April 15, 2003, Vol.3, No.8.
Two new articles every two weeks.
Bible Question? E-mail
THIS ISSUE: "If
'Faith Alone' saves, will Satan be saved?" (see
and "Introduction to Jeremiah"
ANSWERING YOUR QUESTIONS:
If "Faith Alone"
saves, will Satan be saved?
by Tom Rainwater
QUESTION: John 3:16 states that
"For God so loved the world, that he gave his only begotten
son, that whosoever believeth in Him, shall not perish but have
eternal life." Well, Satan believes in God; satanists believe
in God. Do they perish? Yes, they do. This verse basically states
that if you believe in God, you'll go to Heaven. Yet the Bible
also indicates that one must live a life accordingly, and that
you have to be devoted. I'm confused.
ANSWER: Hi! You ask an
excellent question. When Jesus in John 3:16 says "whoever
believes in Him shall not perish," notice that he didn't
say "whoever believes ONLY...shall not perish." Many
religious groups today affirm that all you have to do is "believe
only" and you are saved at the very first instant of faith
without ever having to do anything else. The New Testament doesn't
teach this. In fact, James chapter 2 shows conclusively that
"faith alone" is insufficient to save.
"What does it profit, my brethren, if someone says
he has faith but does not have works? Can faith save him?"

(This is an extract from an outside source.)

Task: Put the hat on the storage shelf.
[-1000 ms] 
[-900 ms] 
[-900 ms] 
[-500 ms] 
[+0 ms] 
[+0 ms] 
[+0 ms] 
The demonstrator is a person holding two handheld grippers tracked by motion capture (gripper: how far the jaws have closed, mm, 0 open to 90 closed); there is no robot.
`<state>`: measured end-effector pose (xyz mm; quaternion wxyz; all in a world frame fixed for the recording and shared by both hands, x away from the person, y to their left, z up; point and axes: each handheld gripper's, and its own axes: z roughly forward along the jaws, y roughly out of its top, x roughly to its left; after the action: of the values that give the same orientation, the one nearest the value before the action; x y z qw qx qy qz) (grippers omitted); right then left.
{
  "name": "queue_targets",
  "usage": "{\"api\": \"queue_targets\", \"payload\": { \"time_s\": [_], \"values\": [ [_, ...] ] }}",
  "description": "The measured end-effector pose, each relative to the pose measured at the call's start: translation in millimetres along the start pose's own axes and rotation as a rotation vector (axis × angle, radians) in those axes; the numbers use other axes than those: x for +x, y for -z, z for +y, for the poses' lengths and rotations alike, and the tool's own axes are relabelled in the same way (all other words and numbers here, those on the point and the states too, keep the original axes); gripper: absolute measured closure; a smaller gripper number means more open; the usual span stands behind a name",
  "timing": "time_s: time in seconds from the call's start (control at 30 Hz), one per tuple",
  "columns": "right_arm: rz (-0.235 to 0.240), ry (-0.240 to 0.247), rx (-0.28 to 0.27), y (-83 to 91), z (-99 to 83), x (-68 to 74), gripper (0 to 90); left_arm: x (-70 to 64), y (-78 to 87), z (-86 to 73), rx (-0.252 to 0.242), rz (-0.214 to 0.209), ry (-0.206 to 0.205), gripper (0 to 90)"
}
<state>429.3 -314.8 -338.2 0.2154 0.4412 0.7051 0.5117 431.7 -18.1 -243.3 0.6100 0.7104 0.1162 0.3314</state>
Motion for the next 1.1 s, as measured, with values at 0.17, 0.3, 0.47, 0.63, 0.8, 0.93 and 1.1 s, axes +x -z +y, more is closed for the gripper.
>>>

James directly poses the question under discussion: Can a
person claim faith yet not obey God and still be saved? In order
to avoid the question, some denominational people deny that James
is talking about salvation here. They should underline the word
"save" in the verse: "Can faith save
him?" James is indeed talking about salvation.
Next, he illustrates the absurdity of "faith only"
by showing how pointless it is for someone to have good will
toward a person in need, yet to do nothing for him. He concludes
from his illustration:
"Thus also faith by itself, if it does not have works
is dead." (2:17)
"But someone will say, 'You have faith, and I have
works.' Show me your faith without your works, and I will show
you my faith by my works."
James deals with the person who still thinks he can separate
faith from works and be pleasing to God. It's just as wrong to
think "salvation is by faith without works" as it is
to think "salvation is by works without faith." Both
faith and works are necessary to be saved. James offers a challenge:
"Show me your faith without your works," which
is an impossibility. "..and I will show you my faith
by my works." James understood that his own true faith
was demonstrated by doing the works God commanded.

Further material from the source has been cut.